Research output: Contribution to journalArticlepeer-review

165 Scopus citations


Aldosterone:renin ratio (ARR) is used to screen for hyperaldosteronism. Data regarding correlates of ambulatory ARR in the community and its relation to hypertension incidence are limited. We defined clinical correlates of ARR, determined its heritability, tested for association and linkage, and related ARR to blood pressure (BP) progression in nonhypertensive individuals among 3326 individuals from the Framingham Heart Study (53% women; mean age: 59 years). Ambulatory morning ARR (serum aldosterone and plasma renin concentrations) were related to clinical covariates, genetic variation across the REN locus, a 10-cM linkage map, and among nonhypertensive participants (n=1773) to progression of ≥1 Sixth Report of the Joint National Committee on Prevention, Detection, Evaluation, and Treatment of High Blood Pressure BP category (optimal: <120/80 mm Hg, normal: 120 to 129/80 to 84 mm Hg, high normal: 130 to 139/85 to 89 mm Hg, hypertension: ≥140/90 mm Hg), or incident hypertension (systolic BP: ≥140 mm Hg, diastolic BP: ≥90 mm Hg, or use of antihypertensive treatment).

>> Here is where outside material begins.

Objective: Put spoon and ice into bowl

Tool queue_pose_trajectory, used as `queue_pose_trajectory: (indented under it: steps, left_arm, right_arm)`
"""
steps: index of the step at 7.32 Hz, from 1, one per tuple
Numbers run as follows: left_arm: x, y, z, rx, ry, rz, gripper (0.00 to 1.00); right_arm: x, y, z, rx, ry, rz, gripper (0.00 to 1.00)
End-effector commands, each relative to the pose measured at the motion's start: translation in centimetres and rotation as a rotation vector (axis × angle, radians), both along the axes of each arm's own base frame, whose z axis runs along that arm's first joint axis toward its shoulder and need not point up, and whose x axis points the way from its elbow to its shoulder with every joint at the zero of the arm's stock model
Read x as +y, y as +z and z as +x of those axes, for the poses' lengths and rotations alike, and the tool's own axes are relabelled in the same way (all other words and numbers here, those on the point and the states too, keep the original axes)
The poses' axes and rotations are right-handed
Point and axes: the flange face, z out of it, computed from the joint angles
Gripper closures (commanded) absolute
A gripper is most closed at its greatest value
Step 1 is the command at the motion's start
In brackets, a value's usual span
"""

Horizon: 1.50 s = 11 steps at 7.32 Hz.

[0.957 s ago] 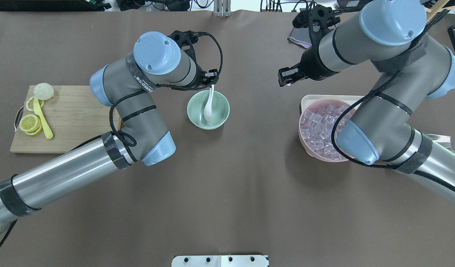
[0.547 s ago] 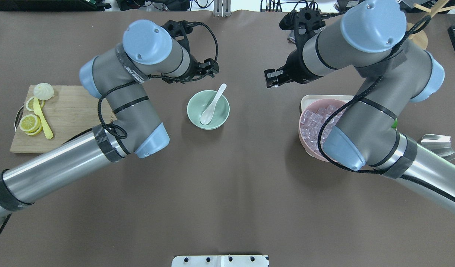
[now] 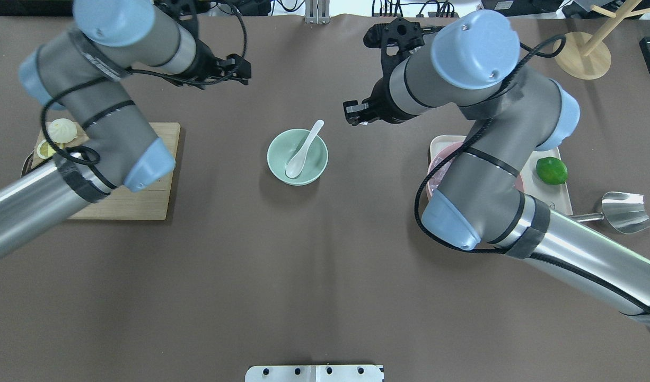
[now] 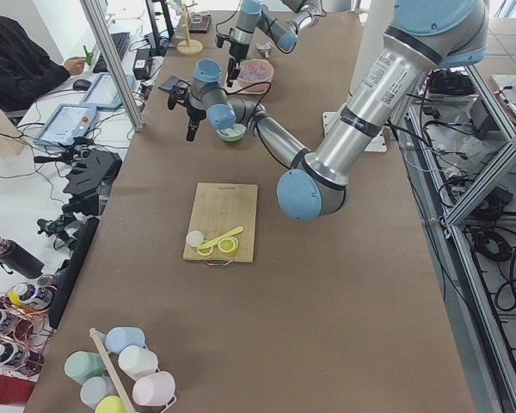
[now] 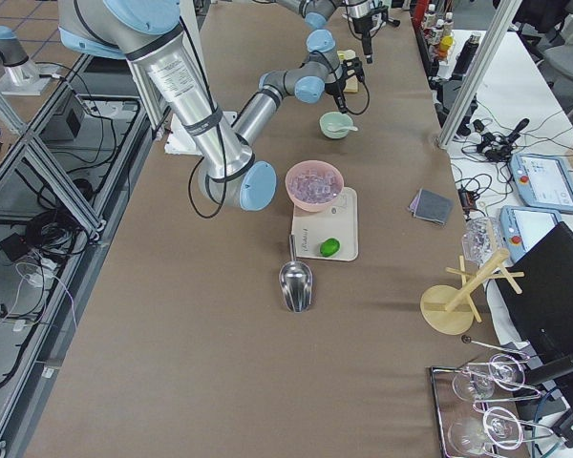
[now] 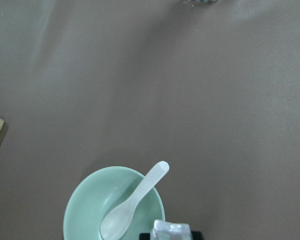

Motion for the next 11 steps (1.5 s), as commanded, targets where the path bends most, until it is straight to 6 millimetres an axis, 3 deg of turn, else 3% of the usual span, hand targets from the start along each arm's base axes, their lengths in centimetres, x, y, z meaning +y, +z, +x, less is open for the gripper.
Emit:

ARR was positively associated with age, female sex, untreated hypertension, total/high-density lipoprotein cholesterol ratio, hormone replacement therapy, and β-blocker use, but negatively associated with angiotensin-converting enzyme inhibitor and diuretic use. ARR was heritable (h=0.40), had modest linkage to chromosome 11p (logarithm of the odds: 1.89), but was not associated with 17 common variants in REN (n=1729). On follow-up (mean: 3 years), 607 nonhypertensive individuals (34.2%) developed BP progression, and 283 (16.0%) developed hypertension. Higher baseline logARR was associated with increased risk of BP progression (odds ratio per SD increment: 1.23; 95% CI: 1.11 to 1.37) and hypertension incidence (odds ratio per SD increment: 1.16; 95% CI: 1.00 to 1.33). ARR is a heritable trait influenced by clinical and genetic factors. There is a continuous gradient of increasing risk of BP progression across ARR levels in nonhypertensive individuals.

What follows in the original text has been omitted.